Multimodal Modular Chain of Thoughts in Energy Performance Certificate Assessment

This paper introduces Multimodal Modular Chain of Thoughts (MMCoT), a cost-efficient framework utilizing Vision-Language models to improve automated Energy Performance Certificate (EPC) pre-assessment by decomposing the estimation into structured reasoning stages, which demonstrated statistically significant accuracy gains over standard prompting on a UK residential dataset.

Zhen Peng, Peter J. Bentley

Published 2026-03-03
📖 4 min read☕ Coffee break read

Imagine you want to know how energy-efficient your house is, but you don't have a certified expert with a clipboard, and you certainly can't afford to pay them hundreds of dollars to come visit. In many parts of the world, getting this "Energy Performance Certificate" (EPC) is a luxury or simply impossible because there isn't enough data or money to do it properly.

This paper introduces a clever new way to solve that problem using Artificial Intelligence. Think of it as a "Digital Detective" that can look at a few photos of a house and guess its energy rating with surprising accuracy.

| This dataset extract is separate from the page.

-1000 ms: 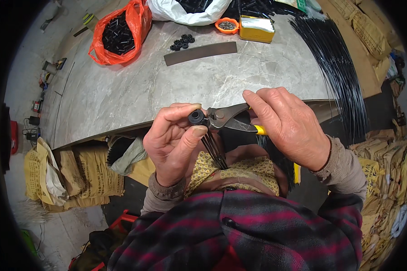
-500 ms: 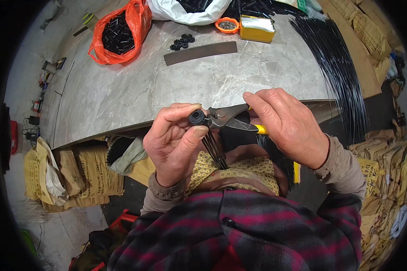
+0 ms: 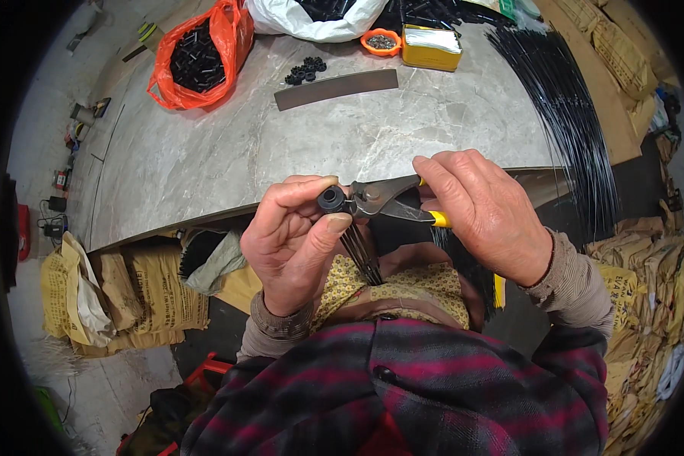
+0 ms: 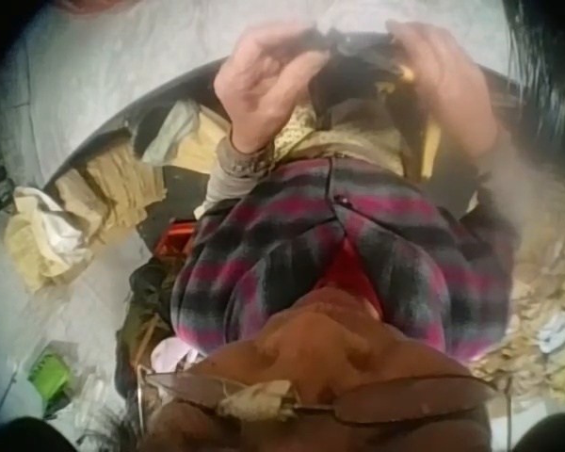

Here is the breakdown of how it works, using some everyday analogies:

1. The Problem: The "Black Box" Mistake

Usually, when we ask an AI to guess something complex (like an energy rating), we just show it a picture and say, "What's the rating?"

  • The Flaw: This is like asking a student to solve a complex math problem without showing their work. The AI guesses the final answer based on a gut feeling. If the house looks old, it might guess "Low Energy," but it might miss that the old house has brand-new solar panels. It treats every clue separately and often gets confused.

2. The Solution: The "Assembly Line" Detective (MMCoT)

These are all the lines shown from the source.